Pentagon Iraq war architect to quit

Douglas Feith, the undersecretary of defence for policy who helped to define the US policy of pre-emption that propelled the invasion of Iraq in 2003, has decided to resign, Pentagon officials say.

Feith (L) was a key proponent of the US pre-emption policy

US Defence Secretary Donald Rumsfeld said on Wednesday that Feith had told him after the US presidential election in November that he planned to step down by the middle of the year to return to private life. 

“I’m hopeful he’ll stay until we find an appropriate successor. We have not started looking for one,” Rumsfeld said.

A lawyer by profession, Feith was a highly influential figure in the small circle of advisers who surrounded Rumsfeld as he led the US into wars in Afghanistan and Iraq.

“Feith was a theorist whose ideas were often impractical; among some uniformed officers in the building, he had a reputation for confusing abstract memoranda with results in the field”

Retired general Tommy Franks, commander of US-led invasions of Iraq and Afghanistan

He left his mark on a range of controversial defence policies
over this four-year term – the withdrawal from the 1972 Anti-Ballistic Missile treaty, a new policy on nuclear forces, the policy of pre-emption to protect the US against attacks by weapons of mass destruction (WMD), and the much criticised post-war planning for Iraq.

Most recently, he led planning for a sweeping overhaul in the way US forces are deployed overseas. The “global force posture review”, as it is called, is expected to reduce US military presence in Western Europe, shifting it eastward to Central and Southeast Asia.

Critics

Feith has had his share of critics.

Retired general Tommy Franks, who commanded the US-led invasions of Afghanistan and Iraq, memorably referred to Feith in a pep talk with military planners as “the dumbest [expletive] guy on the planet”.
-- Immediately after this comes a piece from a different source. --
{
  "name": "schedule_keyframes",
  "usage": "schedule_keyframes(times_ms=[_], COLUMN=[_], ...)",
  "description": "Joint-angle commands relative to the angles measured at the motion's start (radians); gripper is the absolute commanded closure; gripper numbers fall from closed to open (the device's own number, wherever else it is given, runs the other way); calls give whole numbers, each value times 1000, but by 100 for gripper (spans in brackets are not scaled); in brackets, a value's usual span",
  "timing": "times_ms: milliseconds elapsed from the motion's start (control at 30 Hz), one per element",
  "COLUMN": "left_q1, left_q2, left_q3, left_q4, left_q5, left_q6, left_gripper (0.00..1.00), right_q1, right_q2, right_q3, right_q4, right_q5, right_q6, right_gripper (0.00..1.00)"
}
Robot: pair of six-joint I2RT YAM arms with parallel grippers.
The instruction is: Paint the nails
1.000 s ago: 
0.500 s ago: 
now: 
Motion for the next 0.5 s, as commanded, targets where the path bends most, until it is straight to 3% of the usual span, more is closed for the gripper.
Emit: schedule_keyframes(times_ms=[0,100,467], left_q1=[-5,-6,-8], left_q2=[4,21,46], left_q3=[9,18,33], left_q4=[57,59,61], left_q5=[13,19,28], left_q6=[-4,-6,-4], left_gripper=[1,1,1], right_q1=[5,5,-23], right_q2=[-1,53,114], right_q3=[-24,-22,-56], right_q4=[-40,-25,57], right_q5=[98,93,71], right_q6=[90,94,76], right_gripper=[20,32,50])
“Feith was a theorist whose ideas were often impractical; among some uniformed officers in the building, he had a reputation for confusing abstract memoranda with results in the field,” Franks wrote in his memoir, American Soldier. 

“There are certain kinds of problems in the world that need to get addressed before they fully mature, and addressing them doesn’t necessarily mean combat operations”
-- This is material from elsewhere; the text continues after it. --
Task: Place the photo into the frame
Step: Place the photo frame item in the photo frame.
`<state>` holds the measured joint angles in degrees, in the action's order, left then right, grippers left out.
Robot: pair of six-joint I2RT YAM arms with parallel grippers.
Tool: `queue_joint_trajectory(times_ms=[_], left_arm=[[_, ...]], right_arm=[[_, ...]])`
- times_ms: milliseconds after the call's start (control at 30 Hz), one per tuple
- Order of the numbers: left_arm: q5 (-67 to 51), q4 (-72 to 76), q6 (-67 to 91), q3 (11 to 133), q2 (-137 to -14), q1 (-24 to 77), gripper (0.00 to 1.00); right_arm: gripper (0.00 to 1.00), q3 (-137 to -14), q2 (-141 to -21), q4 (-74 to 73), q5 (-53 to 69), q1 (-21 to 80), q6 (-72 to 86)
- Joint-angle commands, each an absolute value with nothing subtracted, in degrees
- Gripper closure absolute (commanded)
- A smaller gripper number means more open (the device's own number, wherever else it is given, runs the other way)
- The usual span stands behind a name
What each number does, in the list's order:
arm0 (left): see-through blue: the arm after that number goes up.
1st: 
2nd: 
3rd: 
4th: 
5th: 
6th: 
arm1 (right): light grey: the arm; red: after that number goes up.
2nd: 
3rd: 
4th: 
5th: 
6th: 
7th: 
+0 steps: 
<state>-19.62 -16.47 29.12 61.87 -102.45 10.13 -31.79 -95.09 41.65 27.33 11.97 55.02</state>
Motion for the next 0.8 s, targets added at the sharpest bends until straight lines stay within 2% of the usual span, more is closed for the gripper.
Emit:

Douglas Feith, US undersecretary of defence for policy

But Lawrence DiRita, the Pentagon’s chief spokesman, said Frank’s comments arose from the natural tensions between a commander and a civilian policymaker.

He said Feith enjoyed close relations with other military leaders but stood out for keeping the discussion on the “war on terror” above the purely military solutions.

“He has spent a lot of time inside the inter-agency process
thinking about other ways to think about this battle of ideas,” he said.

New strategy

Earlier in the day, Feith talked with journalists about the shifting priorities that will underpin a new strategy review that will shape the US military for years to come, saying it will give greater emphasis to terrorism and other unconventional threats rather than the usual conventional military threats.

He was asked how his thinking on pre-emption had changed in light of the failure to find weapons of mass destruction in Iraq.

“The issue of when the United States should act to deal with a problem is a really tough question, and I think gets really oversimplified in a lot of the discussion that focuses on the term pre-emption,” he said.

“There are certain kinds of problems in the world that need to
get addressed before they fully mature, and addressing them doesn’t necessarily mean combat operations. It may mean diplomacy, it may mean different kinds of moves in the world, for example to interdict WMD transfers.”

Pre-government experience

Feith had a wealth of experience in the private sector before joining the US Department of Defence and has expressed interest in continuing with his previous career in law.

His own biography states that he has specialised in “technology transfer, joint ventures and foreign investment in the defence and aerospace industries”.

Before entering government, and as an attorney at the Washington firm of Feith and Zell, his website publicised his legal expertise in “establishing joint ventures with leading US aerospace manufacturers for manufacture and sale of missile systems, to the US Department of Defence and worldwide”.